To facilitate the use of the collected citizen science data by RIVM itself, additional efforts are necessary to enhance data by validation methods and corrections (e.g., for RH), using diverse approaches to incorporate the sensor data in monitoring procedures. Initial results show that this represents a valuable addition to traditional air-quality monitoring, providing much more spatial granularity than the official networks. In the case of particulate matter, for example, the sensor data is now used in air quality models that attain a higher spatial resolution thanks to the many hundreds of sensors uploading to the data portal (Wesseling et al., 2019).

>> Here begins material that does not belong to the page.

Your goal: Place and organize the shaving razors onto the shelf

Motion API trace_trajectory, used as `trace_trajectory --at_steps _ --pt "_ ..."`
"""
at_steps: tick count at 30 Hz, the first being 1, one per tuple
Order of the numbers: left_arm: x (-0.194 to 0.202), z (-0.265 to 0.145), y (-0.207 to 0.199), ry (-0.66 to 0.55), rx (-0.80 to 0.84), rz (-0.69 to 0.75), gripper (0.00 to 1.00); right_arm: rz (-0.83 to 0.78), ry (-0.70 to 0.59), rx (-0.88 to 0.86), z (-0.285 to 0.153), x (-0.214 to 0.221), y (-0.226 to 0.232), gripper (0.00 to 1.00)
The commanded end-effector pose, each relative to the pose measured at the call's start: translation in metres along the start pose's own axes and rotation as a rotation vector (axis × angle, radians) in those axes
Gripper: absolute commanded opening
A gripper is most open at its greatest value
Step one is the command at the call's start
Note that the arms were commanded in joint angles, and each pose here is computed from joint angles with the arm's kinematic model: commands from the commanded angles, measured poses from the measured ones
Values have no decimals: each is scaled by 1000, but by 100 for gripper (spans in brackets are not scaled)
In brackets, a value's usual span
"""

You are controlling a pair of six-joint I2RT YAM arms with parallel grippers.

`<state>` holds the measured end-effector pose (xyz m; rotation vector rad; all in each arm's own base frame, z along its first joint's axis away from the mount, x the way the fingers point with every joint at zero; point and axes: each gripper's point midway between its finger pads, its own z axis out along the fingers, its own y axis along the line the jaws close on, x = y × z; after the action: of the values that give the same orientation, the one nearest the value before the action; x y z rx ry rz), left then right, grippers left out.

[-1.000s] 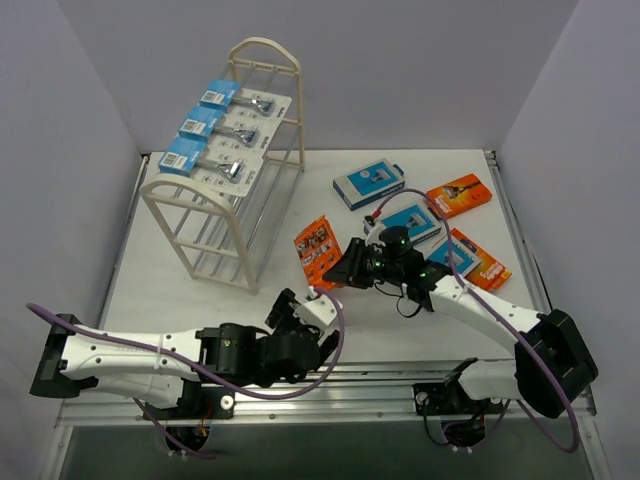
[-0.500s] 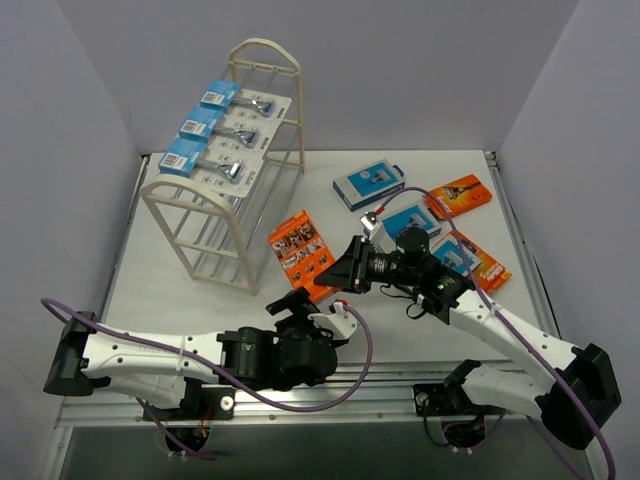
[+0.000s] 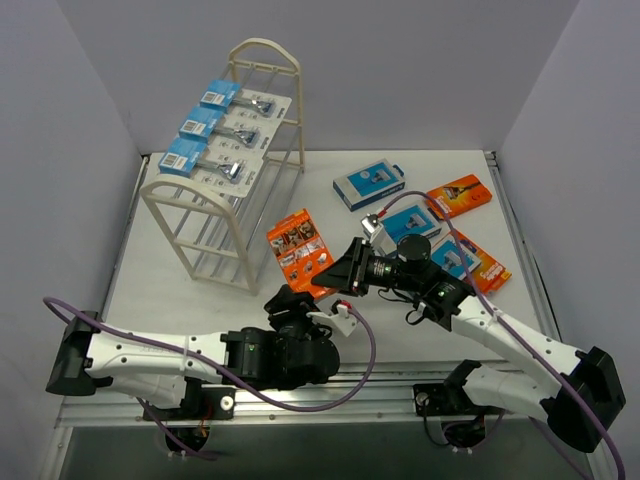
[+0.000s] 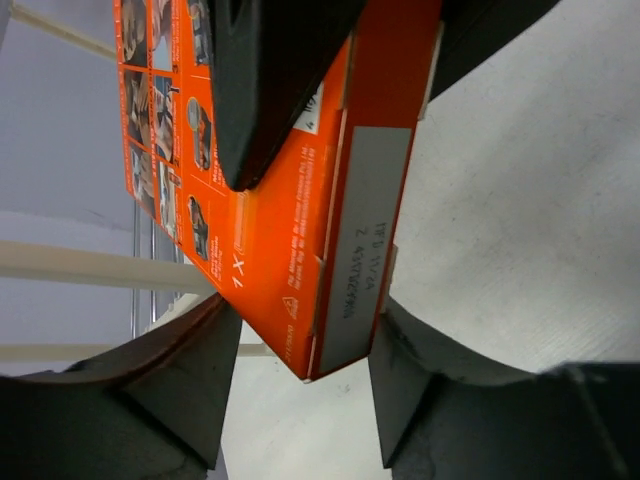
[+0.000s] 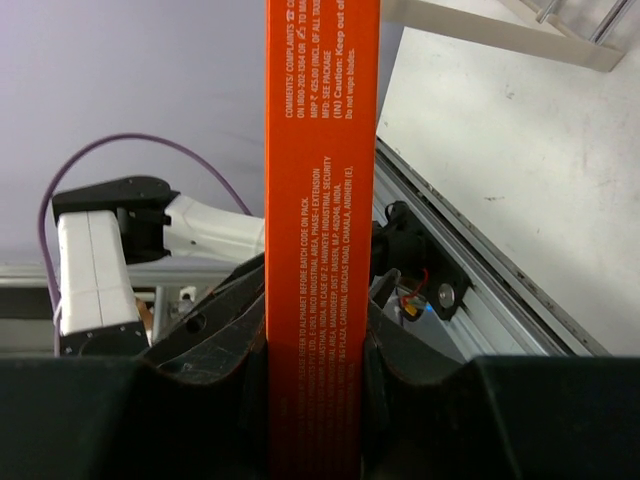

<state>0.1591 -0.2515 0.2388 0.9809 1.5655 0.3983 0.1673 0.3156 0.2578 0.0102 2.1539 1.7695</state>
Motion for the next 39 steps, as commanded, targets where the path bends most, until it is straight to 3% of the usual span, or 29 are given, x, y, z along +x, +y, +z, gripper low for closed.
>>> trace_trajectory --at_steps 1,6,7,10,19,20,21,24,30,35,39 --pt "-37 -4 17 -63 -51 -99 54 -7 144 -45 -2 38 4 0" --pt "-39 -4 22 -72 -75 -95 29 7 150 -40 0 41 -4 0" --pt "-39 -4 22 -72 -77 -92 19 7 152 -41 0 41 -5 0" --pt "-38 -3 21 -71 -75 -89 3 12 154 -45 1 42 -6 0" --pt "-29 -3 14 -67 -45 -93 2 27 140 -69 5 40 -8 8" --pt "-28 -2 11 -65 -31 -88 2 28 139 -68 5 39 -9 11" --pt "-27 -1 6 -59 -25 -90 2 22 133 -72 6 38 -9 21" --pt "-19 3 -9 -33 2 -71 2 21 114 -83 7 34 -7 23" --pt "-11 6 -29 -1 33 -75 2 42 53 -107 3 18 -3 53" --pt "-9 7 -34 5 42 -67 2 57 5 -139 -9 5 0 59" --pt "-8 7 -37 7 60 -65 2 70 -34 -166 -23 -6 2 78"
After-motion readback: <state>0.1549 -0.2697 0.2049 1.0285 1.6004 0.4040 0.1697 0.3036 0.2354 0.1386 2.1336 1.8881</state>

Given its positive results, Samen Meten is now being expanded to other environmental areas such as noise and water quality, where the development of relatively low cost (sensor) measurement methods is also advancing at a fast pace.

The Value of Citizen Science Data—Fulfilling Our Core Mandate

EPAs are starting to consider citizen science as instrumental to achieve their core mandate, that is, environmental protection (Hindin et al., 2016, NACEPT, 2016, Owen and Parker, 2018). Many have launched platforms, catalogs and portals to have a better overview of the different initiatives (for example, Scotland's environment Citizen Science Portal¹⁶) and in some cases are adopting a more strategic approach toward citizen science—such as the Scottish Environmental Protection Agency (SEPA) (Nascimento et al., 2018), RIVM (Volten et al., 2018, Wesseling et al., 2019) or, outside Europe, the US Environmental Protection Agency (NACEPT, 2016). In this section we focus on two cases in Europe: the Finnish Environment Institute and the UK Environment Agencies.

Serving Our Institutional Goals—The Case of the Finnish Environment Institute (SYKE)

The Finnish Environment Institute (SYKE)¹⁷, as a governmental research and expert institute, has as its main goal to build a sustainable society. In this role it has launched citizen science projects. The data from these projects are considered to contribute to the goals of SYKE in three significant ways.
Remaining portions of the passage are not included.